C3D-tensorflow
C3D-tensorflow copied to clipboard
Performance difference compared to the paper
Hi
Thanks for providing the tensorflow version of C3D. You mention Top-1 accuracy of 72.6% on validation, while they report 85.2% in the paper (on test). How come the performance is so much lower? Is there such a big difference between validation and test? Or can it be explained with other reasons?
Hi @gyglim Actually I am not very clear about this problem: in the paper 3 Nets and a svm liblinear have been used as a classifier, maybe this is the reason why it make difference.
Hi @hx173149
Certainly the 3 nets help a bit, but I can't imagine it to be 12%. Using linear SVM instead of fine-tuning should only decrease performance. Have you ever reached out to them to ask for details about the training procedure, splits and such that they use?
@gyglim I also can't believe that 3 nets can make 10~12% difference... Actually when I run the original caffe implementation on my own machine (but note that batch size is 16 rather than 30 and i kept the learning rate same), I got 78.3% accuracy. Actually if you check the C3D User Guide which provided by the author, it claims that you will get 80.1% accuracy after fine tuning.
Another issue here is, I also run my own tensorflow implementation (I got very similar results with the original caffe implementation on training UCF-101 from scratch!!!) not the @hx173149 's one and I also got 72.9%. So I'm trying to investigate the issue right now. @hx173149 Which layers did you copy from the pre-trained model when you started to fine tuning? Also what was your learning rate,batch size,step size and etc.?
That is strange. There was an issue with the initial pycaffe wrapper that the mean was off, see https://github.com/facebook/C3D/pull/59
might be that?
What I did to ensure that the output is identical (for the lasagne version https://github.com/Lasagne/Recipes/pull/41), is:
- run the caffe version to extract the input and later layers and then run this through my implementation and compare at each layer level.

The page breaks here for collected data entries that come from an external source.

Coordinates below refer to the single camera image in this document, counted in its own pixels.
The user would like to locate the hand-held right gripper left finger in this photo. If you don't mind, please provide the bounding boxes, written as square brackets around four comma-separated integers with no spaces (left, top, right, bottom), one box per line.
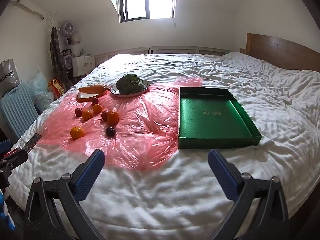
[24,149,106,240]

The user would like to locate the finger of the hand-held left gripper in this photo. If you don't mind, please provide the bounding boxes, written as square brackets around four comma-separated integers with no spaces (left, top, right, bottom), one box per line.
[24,133,43,154]

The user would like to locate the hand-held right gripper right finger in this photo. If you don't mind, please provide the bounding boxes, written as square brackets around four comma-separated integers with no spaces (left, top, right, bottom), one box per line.
[208,149,295,240]

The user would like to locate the bumpy mandarin orange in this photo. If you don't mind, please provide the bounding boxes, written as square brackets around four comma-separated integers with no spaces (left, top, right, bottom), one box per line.
[70,127,85,140]

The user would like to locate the green shallow box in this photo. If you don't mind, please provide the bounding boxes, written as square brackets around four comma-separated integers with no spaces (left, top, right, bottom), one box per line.
[178,86,262,150]

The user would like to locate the large smooth orange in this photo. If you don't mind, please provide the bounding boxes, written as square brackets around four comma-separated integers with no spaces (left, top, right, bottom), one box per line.
[106,110,120,125]

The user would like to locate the light blue suitcase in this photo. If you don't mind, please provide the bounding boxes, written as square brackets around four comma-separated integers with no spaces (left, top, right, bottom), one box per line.
[0,82,39,139]

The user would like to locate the white quilt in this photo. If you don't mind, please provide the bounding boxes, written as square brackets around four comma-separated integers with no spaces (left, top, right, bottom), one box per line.
[10,52,320,240]

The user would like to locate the light blue plastic bag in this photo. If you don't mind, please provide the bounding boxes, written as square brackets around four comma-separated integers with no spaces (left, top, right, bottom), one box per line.
[27,66,54,113]

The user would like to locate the orange snack bag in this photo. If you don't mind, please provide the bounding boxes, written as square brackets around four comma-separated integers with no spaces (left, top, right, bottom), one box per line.
[49,77,66,99]

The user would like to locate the pink plastic sheet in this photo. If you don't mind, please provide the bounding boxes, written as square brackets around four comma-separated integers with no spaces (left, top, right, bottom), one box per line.
[36,77,203,173]

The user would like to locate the orange-rimmed plate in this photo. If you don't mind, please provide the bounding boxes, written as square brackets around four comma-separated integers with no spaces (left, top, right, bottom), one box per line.
[76,90,107,103]

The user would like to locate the grey printed bag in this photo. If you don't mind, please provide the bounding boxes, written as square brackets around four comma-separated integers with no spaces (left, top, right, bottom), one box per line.
[0,59,21,97]

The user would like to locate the carrot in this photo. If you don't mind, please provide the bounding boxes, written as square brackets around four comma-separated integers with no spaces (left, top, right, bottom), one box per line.
[78,85,110,94]

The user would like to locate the small white fan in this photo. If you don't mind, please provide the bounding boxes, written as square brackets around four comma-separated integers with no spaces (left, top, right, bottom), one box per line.
[61,21,76,37]
[61,55,74,68]

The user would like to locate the white cardboard box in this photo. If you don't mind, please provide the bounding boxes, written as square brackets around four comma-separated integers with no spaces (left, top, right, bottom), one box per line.
[72,55,96,78]

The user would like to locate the plaid scarf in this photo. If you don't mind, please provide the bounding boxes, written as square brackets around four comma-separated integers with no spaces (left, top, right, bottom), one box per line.
[50,26,68,86]

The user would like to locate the green leafy vegetable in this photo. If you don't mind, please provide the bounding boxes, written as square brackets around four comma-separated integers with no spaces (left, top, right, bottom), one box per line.
[116,74,145,95]

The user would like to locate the round metal plate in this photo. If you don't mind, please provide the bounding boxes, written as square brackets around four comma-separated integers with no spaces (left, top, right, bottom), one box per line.
[110,79,152,98]

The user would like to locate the white plastic bags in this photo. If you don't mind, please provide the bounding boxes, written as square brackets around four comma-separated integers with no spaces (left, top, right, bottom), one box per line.
[71,31,84,57]

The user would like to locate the white panelled ledge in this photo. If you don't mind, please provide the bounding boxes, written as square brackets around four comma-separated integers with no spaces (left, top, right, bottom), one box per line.
[95,45,233,66]

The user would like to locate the wooden headboard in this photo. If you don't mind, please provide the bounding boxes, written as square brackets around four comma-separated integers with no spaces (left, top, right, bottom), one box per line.
[240,33,320,73]

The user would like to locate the white wall pipe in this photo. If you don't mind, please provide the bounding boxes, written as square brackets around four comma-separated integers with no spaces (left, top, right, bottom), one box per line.
[9,0,44,21]

It's hard to know what makes the difference otherwise. Might also be in the pooling, through different padding, or many other things.
Cheers, Michael
I believe the way they extract the features is the key. In the paper it is mentioned: features are extracted with an overlap of 8 frames, then averaged across the whole video, thus having a single feature vector per video of dimension 4096. Then, these features are provided to a linear SVM. Thus the performance boost (82%) comes, in my opinion, from the temporal aggregation (averaged).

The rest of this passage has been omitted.